WHAT TO WORK ON. Find how many lines in this data contain the string "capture". Respond with only that number.

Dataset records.
•••••
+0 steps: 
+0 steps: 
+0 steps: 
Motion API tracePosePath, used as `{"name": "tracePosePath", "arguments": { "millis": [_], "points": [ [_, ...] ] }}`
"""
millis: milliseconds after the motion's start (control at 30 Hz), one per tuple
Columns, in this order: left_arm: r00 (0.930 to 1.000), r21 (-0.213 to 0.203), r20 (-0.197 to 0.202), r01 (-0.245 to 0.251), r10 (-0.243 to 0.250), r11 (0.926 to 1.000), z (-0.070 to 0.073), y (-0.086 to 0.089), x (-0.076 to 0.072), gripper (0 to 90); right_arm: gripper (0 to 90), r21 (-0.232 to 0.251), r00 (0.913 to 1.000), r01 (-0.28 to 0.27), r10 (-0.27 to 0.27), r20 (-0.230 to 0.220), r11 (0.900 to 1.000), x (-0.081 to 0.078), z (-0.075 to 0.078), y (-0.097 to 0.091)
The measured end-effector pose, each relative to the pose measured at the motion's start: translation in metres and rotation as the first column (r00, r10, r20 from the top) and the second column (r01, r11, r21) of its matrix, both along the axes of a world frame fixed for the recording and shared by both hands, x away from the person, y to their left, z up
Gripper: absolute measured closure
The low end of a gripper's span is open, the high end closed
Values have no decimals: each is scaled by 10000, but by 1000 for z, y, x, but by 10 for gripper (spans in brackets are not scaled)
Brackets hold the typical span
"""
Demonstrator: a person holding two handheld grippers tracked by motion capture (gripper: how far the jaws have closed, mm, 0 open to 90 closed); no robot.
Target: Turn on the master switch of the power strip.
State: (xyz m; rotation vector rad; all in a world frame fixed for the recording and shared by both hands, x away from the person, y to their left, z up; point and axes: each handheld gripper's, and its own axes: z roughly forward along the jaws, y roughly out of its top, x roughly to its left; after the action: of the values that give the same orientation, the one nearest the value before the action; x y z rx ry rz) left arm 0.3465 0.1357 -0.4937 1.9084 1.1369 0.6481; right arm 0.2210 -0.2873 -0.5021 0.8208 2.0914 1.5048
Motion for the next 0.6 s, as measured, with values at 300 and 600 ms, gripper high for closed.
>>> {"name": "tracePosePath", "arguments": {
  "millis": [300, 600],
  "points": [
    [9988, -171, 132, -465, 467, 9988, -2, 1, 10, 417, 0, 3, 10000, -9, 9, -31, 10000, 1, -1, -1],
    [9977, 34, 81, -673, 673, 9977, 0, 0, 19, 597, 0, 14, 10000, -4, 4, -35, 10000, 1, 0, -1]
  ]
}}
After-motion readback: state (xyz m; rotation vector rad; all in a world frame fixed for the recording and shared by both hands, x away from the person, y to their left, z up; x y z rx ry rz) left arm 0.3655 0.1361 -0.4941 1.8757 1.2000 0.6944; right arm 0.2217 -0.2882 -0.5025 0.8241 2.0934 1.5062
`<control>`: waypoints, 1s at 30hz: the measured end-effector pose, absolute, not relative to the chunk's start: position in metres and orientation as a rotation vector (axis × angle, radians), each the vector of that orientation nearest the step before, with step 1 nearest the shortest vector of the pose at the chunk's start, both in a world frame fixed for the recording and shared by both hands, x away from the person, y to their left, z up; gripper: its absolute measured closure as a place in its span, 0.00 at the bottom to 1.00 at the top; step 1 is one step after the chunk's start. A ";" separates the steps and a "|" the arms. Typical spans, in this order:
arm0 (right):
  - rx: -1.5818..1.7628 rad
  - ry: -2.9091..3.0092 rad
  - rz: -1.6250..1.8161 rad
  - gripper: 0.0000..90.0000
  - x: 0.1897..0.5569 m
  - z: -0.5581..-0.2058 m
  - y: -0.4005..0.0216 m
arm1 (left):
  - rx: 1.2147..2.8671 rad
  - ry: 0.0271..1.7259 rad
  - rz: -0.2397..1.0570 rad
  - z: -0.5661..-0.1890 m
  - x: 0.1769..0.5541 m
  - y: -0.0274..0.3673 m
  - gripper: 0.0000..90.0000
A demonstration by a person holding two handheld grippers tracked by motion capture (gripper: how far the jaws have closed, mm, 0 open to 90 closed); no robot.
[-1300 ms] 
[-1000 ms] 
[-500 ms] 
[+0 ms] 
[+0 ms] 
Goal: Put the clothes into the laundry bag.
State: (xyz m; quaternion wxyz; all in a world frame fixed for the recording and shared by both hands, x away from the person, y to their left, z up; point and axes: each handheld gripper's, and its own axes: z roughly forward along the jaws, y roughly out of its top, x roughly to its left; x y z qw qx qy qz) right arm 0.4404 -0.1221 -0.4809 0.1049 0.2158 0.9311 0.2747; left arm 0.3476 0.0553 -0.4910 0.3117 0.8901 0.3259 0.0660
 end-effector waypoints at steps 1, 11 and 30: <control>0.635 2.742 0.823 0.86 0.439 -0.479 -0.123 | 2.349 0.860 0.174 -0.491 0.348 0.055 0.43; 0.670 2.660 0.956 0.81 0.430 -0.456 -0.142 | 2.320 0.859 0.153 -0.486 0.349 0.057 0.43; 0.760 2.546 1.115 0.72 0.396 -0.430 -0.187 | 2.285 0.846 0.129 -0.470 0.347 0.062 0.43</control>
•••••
ANSWER BOX. 2